Healing Gardens

Hogar del Pequeño Cottolengo, Quintero – Healing Garden

“Through nature and together with organized and determined communities, it is possible to redefine pain, transforming it into something greater and more transcendental. I feel very honored to be able to admire this process.”

Valentina Schmidt, architect in charge of the project

 

The Little Cottolengo of Santiago, located in the Cerrillos district, began operating in 1970 and currently serves more than 340 children and adults with severe and profound intellectual disabilities from highly vulnerable social groups. One of the institution’s goals is to promote the dignity of these people—most of whom have been abandoned—through assistance, care, and education.

The facility has several green areas available to its residents, many of which have great potential to be converted into healing or therapeutic gardens that support and complement patients’ therapies and significantly contribute to improving their quality of life.

Focused on this challenge, together with the Ilumina Foundation, the Inspira Foundation, and the Little Cottolengo, we formed a cooperative alliance, with each institution committing to managing and coordinating the necessary resources to develop the grounds’ gardens, based on a landscape and infrastructure design that facilitates the development of therapeutic activities, multisensory stimulation, and recreation.

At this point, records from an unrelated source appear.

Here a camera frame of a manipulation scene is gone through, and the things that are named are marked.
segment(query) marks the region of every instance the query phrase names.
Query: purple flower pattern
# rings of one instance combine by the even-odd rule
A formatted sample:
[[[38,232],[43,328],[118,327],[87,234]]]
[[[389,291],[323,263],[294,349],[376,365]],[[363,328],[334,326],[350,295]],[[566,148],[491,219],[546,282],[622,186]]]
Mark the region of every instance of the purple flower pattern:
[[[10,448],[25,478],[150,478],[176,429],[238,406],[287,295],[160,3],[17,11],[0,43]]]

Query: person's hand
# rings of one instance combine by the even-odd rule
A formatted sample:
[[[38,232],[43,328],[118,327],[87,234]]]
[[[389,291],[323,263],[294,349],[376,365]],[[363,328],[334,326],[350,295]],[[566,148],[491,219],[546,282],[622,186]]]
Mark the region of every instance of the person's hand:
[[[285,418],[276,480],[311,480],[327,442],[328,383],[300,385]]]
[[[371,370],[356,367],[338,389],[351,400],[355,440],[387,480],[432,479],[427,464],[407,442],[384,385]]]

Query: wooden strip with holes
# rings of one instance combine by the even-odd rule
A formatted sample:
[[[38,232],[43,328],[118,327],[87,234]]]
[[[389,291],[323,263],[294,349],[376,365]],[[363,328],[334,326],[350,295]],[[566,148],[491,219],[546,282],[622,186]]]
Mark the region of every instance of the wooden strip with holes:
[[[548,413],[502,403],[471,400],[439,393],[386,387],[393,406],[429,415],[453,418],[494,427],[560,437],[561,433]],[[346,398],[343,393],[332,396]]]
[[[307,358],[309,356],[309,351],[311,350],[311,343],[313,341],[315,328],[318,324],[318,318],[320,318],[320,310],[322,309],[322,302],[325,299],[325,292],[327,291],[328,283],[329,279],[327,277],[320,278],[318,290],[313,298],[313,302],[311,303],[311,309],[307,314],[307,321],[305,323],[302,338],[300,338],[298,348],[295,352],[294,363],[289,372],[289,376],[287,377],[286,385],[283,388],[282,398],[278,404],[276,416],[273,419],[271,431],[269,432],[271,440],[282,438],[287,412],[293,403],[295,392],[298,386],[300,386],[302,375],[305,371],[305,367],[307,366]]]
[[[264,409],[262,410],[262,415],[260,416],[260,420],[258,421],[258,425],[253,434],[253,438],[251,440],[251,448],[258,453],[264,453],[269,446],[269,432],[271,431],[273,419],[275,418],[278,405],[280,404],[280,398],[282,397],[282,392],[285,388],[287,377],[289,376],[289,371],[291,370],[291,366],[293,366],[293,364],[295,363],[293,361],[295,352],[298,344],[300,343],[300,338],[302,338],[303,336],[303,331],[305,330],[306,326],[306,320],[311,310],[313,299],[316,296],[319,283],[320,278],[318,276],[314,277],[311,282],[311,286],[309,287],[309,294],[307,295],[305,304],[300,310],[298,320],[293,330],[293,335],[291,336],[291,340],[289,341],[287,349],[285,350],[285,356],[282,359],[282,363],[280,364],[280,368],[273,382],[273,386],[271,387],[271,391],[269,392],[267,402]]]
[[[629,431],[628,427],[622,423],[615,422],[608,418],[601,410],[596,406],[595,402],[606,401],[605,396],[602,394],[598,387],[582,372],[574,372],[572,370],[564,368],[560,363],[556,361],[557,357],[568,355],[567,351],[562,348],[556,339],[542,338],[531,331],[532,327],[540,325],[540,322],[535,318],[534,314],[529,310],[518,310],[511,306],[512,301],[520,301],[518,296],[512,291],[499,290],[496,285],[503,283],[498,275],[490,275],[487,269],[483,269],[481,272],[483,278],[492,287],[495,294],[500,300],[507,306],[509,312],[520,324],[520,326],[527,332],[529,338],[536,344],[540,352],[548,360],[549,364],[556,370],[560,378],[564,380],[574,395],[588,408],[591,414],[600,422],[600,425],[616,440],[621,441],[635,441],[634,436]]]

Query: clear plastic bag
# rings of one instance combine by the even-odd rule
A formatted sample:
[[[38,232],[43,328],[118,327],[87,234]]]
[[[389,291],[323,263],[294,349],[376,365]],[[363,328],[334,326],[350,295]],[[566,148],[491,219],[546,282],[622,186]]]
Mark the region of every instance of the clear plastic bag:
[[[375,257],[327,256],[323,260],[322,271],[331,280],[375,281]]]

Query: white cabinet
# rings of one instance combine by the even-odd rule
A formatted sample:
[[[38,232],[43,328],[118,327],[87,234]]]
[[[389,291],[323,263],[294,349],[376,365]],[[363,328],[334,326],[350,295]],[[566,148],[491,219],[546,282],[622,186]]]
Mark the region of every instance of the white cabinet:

Faced with this, a first experience was generated in 2015, where a healing garden was built for the children of Little Cottolengo. Subsequently, work was done on a program focused on the adults in the facility, with the goal of directing the healing process through space and time.

In a third stage, a therapeutic garden was designed and built, which enhances the motor, physical, and cognitive activities of the various residents of this institution. The accessible garden has improved concentration, emotional balance, and camaraderie among residents, who now enjoy eating food grown by their own hands.